Avec le mercure qui a grimpé encore avant-hier, plusieurs départs de feux de forêts ont été signalés ici et là dans la région de Draâ El-Mizan.

Sur les hauteurs de la ville, au lieu-dit « Les Derdiche » dans le versant de Tazrout, pas moins de quatre hectares de broussailles et d’arbres fruitiers, dont des figuiers et d’oliviers sont partis en fumée.

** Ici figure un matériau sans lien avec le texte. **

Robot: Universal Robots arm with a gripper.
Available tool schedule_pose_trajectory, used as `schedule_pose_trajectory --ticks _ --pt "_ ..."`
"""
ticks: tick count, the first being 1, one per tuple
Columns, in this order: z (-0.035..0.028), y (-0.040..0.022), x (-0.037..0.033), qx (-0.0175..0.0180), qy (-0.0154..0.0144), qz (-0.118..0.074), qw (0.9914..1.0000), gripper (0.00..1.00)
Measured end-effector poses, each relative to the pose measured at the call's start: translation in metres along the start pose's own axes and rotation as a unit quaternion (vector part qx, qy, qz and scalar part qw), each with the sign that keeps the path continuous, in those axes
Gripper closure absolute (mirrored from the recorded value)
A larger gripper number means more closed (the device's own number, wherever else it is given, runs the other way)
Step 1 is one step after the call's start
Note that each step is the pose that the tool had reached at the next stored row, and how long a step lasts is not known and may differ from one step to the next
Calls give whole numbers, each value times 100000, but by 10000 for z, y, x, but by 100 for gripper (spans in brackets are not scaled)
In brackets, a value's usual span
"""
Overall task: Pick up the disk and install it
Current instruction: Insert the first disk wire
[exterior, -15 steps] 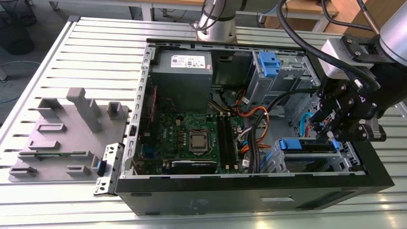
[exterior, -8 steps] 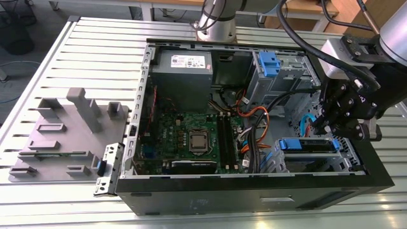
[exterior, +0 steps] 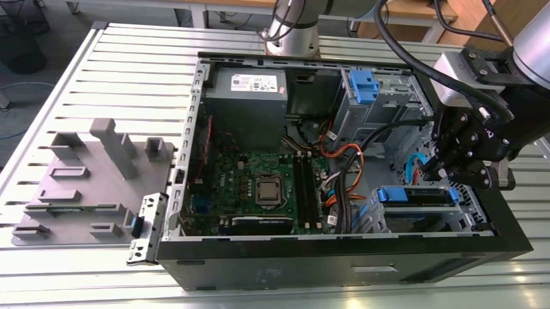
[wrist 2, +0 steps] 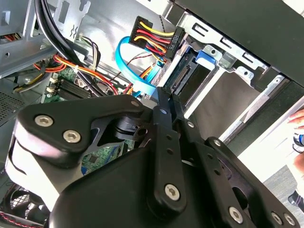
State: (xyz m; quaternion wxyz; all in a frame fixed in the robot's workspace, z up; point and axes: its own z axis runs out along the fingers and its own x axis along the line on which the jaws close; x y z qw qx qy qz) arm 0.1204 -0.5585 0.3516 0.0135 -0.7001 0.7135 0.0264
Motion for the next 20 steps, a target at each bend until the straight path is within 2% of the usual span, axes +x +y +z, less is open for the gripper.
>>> schedule_pose_trajectory --ticks 9,15,20 --pt "13 3 29 91 -16 -13 100000 84" --pt "59 26 70 746 -14 -71 99997 84" --pt "82 49 86 968 -9 -93 99995 84"
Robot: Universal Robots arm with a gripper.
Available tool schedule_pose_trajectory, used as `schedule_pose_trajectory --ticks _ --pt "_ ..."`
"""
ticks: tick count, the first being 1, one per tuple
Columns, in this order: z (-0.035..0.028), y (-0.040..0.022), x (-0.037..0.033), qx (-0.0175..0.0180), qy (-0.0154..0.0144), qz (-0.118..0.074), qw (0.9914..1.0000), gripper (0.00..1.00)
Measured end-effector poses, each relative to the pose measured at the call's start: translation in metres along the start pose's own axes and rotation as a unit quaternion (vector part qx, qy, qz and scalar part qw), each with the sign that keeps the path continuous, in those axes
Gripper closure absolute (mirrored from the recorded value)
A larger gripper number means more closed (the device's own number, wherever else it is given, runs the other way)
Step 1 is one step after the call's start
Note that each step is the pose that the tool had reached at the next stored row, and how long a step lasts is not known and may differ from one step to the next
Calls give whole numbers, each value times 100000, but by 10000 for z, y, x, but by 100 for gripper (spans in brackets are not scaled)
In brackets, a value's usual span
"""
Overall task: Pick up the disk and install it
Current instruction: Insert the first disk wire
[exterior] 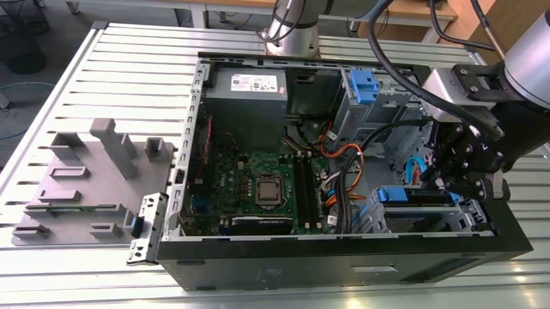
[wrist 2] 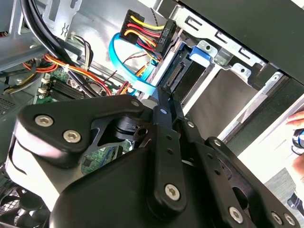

Le feu s’est déclaré dans l’après-midi. Si la mobilisation citoyenne a été grande, les sapeurs-pompiers de l’unité de Draâ El-Mizan n’ont ménagé aucun effort. Certes, il n’a pas été facile aux pompiers d’arriver dans les champs, mais ils ont dirigé de fort belle manière la lutte contre les flammes en mettant un cordon de sécurité autour des habitations. Ce n’est pas la première fois que des incendies ravagent les maquis de cet endroit. Pratiquement chaque été, des départs de feux ont été signalés dans cette contrée boisée. Il est à noter que, n’était-ce l’intervention rapide des secouristes, la surface ravagée serait plus importante, eu égard aux autres maquis sis dans le même périmètre. Les habitants de ces hameaux ont passé la journée avec la peur au ventre, surtout après qu’ils eurent entendu que dans d’autres régions de la wilaya, à l’exemple de la commune d’Ait Yahia Moussa, en plus de la mort d’une personne, des dizaines d’autres ont tout perdu : maisons, cheptels, ruches… «Ce n’est pas encore fini parce que l’été est encore long. On redoute d’autres feux car on est encore à la mi-août. Même au mois de septembre, il y a eu toujours de telles catastrophes», relève un oléiculteur de Tazrout. «Si des citoyens n’ont pas encore nettoyé autour de leurs maisons, qu’ils le fassent le plus vite possible et qu’ils évitent aussi d’incinérer leurs fumiers ou autres herbes fauchées lorsqu’il fait chaud, en évitant aussi les journées où le vent souffle fort. La vigilance est de mise», conseille un membre de l’association des « Tellache » sise dans le même versant.